Parameter Golf — Agent Instructions

Role

You are an autonomous ML researcher. Your goal: achieve the lowest possible val_bpb on the FineWeb validation set within the Parameter Golf constraints.

Scope

CAN modify: train_gpt.py (model architecture, optimizer, training loop, hyperparameters)
CANNOT modify: data/, tokenizer, evaluation harness, records/
CANNOT: install new packages, modify pyproject.toml/requirements.txt

Architectural Requirements

You MUST incorporate these three architectural innovations into the transformer backbone:

RevDEQ (arxiv:2509.12917) — Reversible Deep Equilibrium Model for the main backbone.
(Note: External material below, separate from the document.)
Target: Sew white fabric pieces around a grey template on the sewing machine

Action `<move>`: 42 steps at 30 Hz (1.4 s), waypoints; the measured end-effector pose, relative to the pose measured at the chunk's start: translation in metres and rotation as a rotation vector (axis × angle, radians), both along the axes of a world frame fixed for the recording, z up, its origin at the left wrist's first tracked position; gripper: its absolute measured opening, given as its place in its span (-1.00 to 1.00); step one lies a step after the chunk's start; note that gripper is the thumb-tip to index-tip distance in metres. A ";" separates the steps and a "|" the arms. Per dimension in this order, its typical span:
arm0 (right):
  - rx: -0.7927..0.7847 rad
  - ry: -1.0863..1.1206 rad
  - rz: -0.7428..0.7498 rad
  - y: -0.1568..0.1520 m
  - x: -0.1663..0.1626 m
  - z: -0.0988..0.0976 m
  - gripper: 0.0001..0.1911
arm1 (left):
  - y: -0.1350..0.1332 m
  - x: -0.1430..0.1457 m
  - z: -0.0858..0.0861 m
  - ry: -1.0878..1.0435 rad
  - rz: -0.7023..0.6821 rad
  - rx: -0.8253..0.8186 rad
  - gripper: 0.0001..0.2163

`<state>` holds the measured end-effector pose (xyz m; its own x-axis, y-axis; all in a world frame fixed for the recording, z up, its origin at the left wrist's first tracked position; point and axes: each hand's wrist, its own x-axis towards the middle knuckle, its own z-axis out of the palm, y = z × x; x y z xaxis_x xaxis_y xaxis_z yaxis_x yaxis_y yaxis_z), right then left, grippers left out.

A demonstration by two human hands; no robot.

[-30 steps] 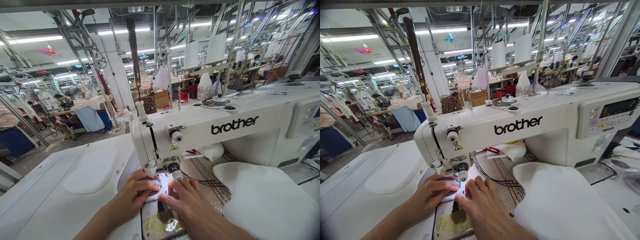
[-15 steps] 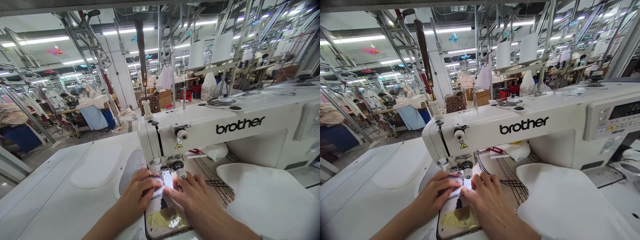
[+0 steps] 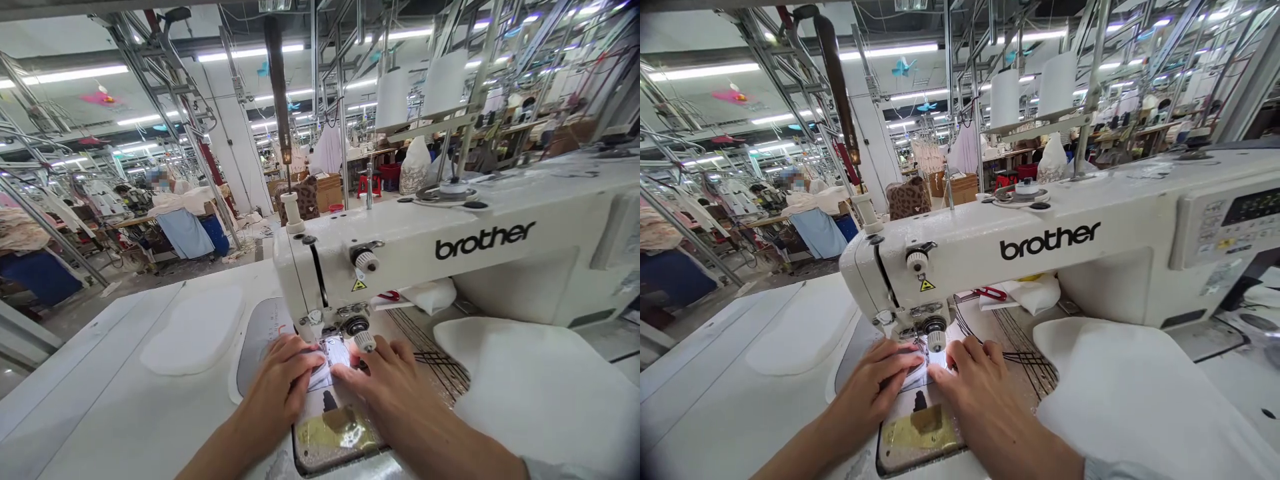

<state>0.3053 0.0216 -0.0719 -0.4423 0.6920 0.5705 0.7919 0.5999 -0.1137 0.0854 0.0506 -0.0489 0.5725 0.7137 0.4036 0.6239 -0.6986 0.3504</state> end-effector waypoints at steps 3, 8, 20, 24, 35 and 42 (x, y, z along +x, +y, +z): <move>0.002 0.024 0.016 -0.002 0.001 0.003 -0.62 | 0.000 -0.001 -0.004 -0.003 -0.011 0.023 -0.73; -0.027 0.031 0.027 -0.004 0.003 0.007 -0.68 | -0.002 -0.003 -0.005 -0.001 0.012 -0.010 -0.72; -0.048 -0.024 0.025 -0.007 0.003 0.011 -0.79 | -0.022 0.013 -0.030 -0.003 0.229 0.127 -0.71; -0.080 0.082 0.101 -0.008 0.001 0.004 -0.71 | -0.019 0.008 -0.015 0.166 0.160 0.043 -0.68; -0.115 0.093 0.088 -0.003 0.000 -0.002 -0.63 | -0.010 -0.005 0.008 0.175 -0.025 -0.051 -0.74; -0.118 0.071 0.082 -0.005 0.001 0.005 -0.68 | -0.018 0.005 -0.002 0.188 0.111 0.008 -0.72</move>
<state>0.3061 0.0168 -0.0664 -0.4612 0.7194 0.5193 0.7285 0.6411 -0.2411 0.0901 0.0328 -0.0507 0.5565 0.7738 0.3026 0.7508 -0.6243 0.2156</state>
Output defined as fixed point of a learned function. Exact gradients, no regularization needed.
Soft Dense Routing (inspired by arxiv:2308.00951) — Dense MoE with NO sparsity. ALL experts process ALL tokens. Additional non-linearities encouraged: sigmoid gating on routing (arxiv:2505.06708), learned gate scalars. Fully differentiable, no top-k, no token dropping.
MLA with Gated Attention (DeepSeek MLA + arxiv:2505.06708) — Low-rank KV compression with decoupled RoPE, plus head-specific sigmoid gates after SDPA for query-dependent sparse modulation of attention outputs.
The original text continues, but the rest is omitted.